▶ [WHAT THIS TASK INVOLVES] Beginning at the line containing "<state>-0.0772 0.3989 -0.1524" in the material below and ending at the line containing "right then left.", return each line exactly and add nothing.

▶ [EXERCISE MATERIAL]
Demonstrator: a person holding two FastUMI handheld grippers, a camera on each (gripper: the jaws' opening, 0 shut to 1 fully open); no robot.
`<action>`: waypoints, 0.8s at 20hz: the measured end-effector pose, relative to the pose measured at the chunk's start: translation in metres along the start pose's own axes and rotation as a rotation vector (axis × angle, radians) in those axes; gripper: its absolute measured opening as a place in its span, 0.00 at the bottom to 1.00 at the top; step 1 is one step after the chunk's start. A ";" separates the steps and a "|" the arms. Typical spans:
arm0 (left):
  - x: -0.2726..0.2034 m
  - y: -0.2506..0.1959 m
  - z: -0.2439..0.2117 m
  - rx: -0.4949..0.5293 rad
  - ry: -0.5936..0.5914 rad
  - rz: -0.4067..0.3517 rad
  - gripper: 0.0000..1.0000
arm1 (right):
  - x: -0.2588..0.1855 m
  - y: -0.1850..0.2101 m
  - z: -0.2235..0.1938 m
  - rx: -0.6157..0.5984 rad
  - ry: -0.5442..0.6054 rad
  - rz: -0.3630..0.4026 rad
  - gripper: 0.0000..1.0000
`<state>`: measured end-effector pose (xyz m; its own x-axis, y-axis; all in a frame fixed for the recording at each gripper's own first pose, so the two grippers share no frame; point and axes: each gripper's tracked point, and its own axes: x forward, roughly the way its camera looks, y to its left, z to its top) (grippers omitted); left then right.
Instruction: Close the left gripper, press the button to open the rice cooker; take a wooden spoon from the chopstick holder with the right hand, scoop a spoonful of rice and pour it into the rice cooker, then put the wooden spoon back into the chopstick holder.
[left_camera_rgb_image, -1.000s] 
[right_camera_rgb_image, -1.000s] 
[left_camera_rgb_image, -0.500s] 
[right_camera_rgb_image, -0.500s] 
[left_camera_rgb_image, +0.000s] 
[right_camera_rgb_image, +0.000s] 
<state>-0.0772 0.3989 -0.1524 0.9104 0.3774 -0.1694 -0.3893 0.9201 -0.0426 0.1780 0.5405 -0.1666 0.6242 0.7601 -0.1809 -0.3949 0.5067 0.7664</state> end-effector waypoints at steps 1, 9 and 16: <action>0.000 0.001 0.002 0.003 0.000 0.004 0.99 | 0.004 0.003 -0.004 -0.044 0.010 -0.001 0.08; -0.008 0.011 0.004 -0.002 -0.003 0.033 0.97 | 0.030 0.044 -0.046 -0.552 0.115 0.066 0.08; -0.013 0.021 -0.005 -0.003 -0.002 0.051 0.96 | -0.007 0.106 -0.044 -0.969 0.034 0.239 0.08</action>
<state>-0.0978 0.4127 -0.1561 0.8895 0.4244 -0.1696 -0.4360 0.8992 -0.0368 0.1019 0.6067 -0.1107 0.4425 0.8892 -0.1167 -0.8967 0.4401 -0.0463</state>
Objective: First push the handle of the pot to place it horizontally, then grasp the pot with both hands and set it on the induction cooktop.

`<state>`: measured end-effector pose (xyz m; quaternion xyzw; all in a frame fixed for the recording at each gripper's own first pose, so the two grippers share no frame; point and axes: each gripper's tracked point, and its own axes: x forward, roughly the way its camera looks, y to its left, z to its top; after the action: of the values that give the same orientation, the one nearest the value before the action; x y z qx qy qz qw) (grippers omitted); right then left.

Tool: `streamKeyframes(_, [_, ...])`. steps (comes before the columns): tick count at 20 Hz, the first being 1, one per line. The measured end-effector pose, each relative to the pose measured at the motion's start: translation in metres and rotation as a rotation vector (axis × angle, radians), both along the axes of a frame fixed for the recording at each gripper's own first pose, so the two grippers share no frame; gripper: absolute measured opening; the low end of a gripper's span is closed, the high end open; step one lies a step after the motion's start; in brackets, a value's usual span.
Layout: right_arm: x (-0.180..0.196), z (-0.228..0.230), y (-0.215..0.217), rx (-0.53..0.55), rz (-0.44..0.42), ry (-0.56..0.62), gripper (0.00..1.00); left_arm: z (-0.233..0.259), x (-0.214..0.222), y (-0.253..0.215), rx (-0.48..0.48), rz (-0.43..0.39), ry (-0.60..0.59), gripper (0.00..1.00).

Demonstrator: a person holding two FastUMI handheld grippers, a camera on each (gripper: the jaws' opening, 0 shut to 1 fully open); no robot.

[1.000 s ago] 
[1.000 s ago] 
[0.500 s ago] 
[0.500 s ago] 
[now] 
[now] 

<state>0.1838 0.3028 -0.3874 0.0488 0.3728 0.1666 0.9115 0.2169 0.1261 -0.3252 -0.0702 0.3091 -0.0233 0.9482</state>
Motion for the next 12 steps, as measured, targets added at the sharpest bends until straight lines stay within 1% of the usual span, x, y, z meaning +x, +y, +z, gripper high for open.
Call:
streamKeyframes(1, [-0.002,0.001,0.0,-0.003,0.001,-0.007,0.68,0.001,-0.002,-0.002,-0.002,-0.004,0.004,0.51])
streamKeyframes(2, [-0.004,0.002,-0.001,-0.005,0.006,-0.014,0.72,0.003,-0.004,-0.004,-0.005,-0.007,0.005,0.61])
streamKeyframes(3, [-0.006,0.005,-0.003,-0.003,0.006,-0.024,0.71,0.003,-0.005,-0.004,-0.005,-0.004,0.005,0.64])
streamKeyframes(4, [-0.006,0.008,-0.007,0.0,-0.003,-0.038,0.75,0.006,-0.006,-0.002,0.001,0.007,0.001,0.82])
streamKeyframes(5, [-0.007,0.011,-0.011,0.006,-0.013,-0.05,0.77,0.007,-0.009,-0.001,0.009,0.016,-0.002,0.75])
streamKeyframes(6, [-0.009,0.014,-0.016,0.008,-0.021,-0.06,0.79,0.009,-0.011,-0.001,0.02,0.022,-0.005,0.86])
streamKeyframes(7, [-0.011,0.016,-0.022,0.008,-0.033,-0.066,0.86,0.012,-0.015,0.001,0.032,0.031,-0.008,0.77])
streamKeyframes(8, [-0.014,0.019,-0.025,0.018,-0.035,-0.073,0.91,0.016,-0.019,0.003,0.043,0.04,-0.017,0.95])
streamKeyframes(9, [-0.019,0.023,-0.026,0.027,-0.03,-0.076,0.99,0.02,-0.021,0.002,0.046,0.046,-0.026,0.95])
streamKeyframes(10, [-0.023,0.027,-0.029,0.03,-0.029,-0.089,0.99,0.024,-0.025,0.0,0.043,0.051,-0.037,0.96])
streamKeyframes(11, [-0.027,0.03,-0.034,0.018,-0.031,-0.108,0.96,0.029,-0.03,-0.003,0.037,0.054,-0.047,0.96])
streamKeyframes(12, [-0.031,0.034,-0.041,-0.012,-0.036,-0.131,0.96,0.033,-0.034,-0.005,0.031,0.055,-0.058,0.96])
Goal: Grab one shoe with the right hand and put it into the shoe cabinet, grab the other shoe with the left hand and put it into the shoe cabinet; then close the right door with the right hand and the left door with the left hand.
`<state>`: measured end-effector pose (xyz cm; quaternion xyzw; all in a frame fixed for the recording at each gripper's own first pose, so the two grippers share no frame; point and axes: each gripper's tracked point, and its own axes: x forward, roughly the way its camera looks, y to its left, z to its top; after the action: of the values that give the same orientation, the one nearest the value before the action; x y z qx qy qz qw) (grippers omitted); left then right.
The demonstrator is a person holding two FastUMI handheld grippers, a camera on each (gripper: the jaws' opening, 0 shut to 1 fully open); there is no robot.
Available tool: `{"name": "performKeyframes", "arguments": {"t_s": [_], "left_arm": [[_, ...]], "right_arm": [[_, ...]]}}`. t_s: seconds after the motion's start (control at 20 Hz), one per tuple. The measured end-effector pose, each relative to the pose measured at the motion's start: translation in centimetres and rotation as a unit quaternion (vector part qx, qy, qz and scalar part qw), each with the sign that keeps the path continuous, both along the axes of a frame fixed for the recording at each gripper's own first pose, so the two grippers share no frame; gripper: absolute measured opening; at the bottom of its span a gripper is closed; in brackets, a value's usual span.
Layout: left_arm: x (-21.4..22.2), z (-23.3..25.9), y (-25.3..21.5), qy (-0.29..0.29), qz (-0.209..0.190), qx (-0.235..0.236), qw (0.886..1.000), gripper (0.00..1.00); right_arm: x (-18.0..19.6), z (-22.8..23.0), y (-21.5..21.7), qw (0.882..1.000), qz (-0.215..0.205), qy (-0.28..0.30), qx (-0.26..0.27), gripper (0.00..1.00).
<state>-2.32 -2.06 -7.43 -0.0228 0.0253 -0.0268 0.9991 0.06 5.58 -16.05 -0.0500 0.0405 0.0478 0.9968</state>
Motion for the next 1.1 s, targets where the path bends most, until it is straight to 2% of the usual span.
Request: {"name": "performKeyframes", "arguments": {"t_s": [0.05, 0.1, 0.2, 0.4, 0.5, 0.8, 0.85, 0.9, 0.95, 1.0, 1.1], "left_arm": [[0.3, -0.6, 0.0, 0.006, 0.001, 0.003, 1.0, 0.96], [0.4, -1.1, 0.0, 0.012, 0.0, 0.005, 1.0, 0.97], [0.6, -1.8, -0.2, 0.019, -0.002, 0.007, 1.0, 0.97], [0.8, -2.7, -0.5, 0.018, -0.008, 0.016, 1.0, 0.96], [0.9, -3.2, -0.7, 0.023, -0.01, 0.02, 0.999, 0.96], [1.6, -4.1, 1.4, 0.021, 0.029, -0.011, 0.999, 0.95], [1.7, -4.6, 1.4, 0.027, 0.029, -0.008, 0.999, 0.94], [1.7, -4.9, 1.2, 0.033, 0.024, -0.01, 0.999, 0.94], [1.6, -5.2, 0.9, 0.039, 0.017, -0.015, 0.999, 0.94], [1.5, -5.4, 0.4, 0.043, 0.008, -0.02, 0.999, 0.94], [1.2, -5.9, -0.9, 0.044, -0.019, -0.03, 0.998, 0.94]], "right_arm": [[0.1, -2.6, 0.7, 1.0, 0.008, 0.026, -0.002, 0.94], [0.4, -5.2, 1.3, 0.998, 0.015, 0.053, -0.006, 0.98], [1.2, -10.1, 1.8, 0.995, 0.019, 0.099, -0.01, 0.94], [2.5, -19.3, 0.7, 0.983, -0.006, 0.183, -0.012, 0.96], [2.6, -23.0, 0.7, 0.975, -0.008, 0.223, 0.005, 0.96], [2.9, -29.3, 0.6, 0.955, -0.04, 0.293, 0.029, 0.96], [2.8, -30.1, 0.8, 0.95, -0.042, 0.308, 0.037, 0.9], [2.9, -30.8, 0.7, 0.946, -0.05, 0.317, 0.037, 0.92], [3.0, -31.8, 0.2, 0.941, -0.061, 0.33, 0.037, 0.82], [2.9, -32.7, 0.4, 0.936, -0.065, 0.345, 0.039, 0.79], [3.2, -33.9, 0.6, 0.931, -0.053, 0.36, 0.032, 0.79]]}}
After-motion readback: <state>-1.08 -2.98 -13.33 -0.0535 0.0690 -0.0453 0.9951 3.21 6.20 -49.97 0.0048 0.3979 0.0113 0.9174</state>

▶ [ANSWER SPACE]
<state>-0.0772 0.3989 -0.1524 0.9104 0.3774 -0.1694 -0.3893 0.9201 -0.0426 0.1780 0.5405 -0.1666 0.6242 0.7601 -0.1809 -0.3949 0.5067 0.7664</state> end-effector waypoints at steps 1, 9 and 16: <action>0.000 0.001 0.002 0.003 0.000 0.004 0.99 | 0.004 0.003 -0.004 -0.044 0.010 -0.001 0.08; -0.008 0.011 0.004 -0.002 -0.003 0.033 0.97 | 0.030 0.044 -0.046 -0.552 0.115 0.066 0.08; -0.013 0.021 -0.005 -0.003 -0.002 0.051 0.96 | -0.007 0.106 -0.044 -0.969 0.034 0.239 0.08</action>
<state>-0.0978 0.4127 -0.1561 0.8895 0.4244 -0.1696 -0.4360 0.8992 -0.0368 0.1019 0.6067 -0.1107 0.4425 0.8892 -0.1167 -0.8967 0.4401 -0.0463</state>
Objective: First push the handle of the pot to place it horizontally, then grasp the pot with both hands and set it on the induction cooktop.

`<state>`: measured end-effector pose (xyz m; quaternion xyzw; all in a frame fixed for the recording at each gripper's own first pose, so the two grippers share no frame; point and axes: each gripper's tracked point, and its own axes: x forward, roughly the way its camera looks, y to its left, z to its top; after the action: of the values that give the same orientation, the one nearest the value before the action; x y z qx qy qz qw) (grippers omitted); right then left.

Nothing else is required to complete the output.